● What you have to do: Your answer must contain each line of the data, copied exactly.

● Dataset extract:

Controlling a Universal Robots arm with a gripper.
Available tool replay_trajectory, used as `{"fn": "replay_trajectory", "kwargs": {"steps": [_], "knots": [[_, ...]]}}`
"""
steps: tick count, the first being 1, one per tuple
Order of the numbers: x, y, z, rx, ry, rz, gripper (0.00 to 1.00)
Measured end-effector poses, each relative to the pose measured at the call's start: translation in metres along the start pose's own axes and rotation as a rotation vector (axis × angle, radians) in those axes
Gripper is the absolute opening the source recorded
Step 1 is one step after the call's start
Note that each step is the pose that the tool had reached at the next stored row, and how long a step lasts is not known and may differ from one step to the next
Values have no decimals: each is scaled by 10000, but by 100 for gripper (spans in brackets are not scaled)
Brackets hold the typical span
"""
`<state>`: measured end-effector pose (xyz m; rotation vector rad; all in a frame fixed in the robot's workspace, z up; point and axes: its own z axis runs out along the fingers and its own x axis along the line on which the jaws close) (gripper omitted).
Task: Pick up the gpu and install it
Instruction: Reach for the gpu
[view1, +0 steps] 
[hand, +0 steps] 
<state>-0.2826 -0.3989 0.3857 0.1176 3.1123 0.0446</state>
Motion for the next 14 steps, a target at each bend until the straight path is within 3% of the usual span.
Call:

● Answer to this problem:
Controlling a Universal Robots arm with a gripper.
Available tool replay_trajectory, used as `{"fn": "replay_trajectory", "kwargs": {"steps": [_], "knots": [[_, ...]]}}`
"""
steps: tick count, the first being 1, one per tuple
Order of the numbers: x, y, z, rx, ry, rz, gripper (0.00 to 1.00)
Measured end-effector poses, each relative to the pose measured at the call's start: translation in metres along the start pose's own axes and rotation as a rotation vector (axis × angle, radians) in those axes
Gripper is the absolute opening the source recorded
Step 1 is one step after the call's start
Note that each step is the pose that the tool had reached at the next stored row, and how long a step lasts is not known and may differ from one step to the next
Values have no decimals: each is scaled by 10000, but by 100 for gripper (spans in brackets are not scaled)
Brackets hold the typical span
"""
`<state>`: measured end-effector pose (xyz m; rotation vector rad; all in a frame fixed in the robot's workspace, z up; point and axes: its own z axis runs out along the fingers and its own x axis along the line on which the jaws close) (gripper omitted).
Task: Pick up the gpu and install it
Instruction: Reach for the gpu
[view1, +0 steps] 
[hand, +0 steps] 
<state>-0.2826 -0.3989 0.3857 0.1176 3.1123 0.0446</state>
Motion for the next 14 steps, a target at each bend until the straight path is within 3% of the usual span.
Call:

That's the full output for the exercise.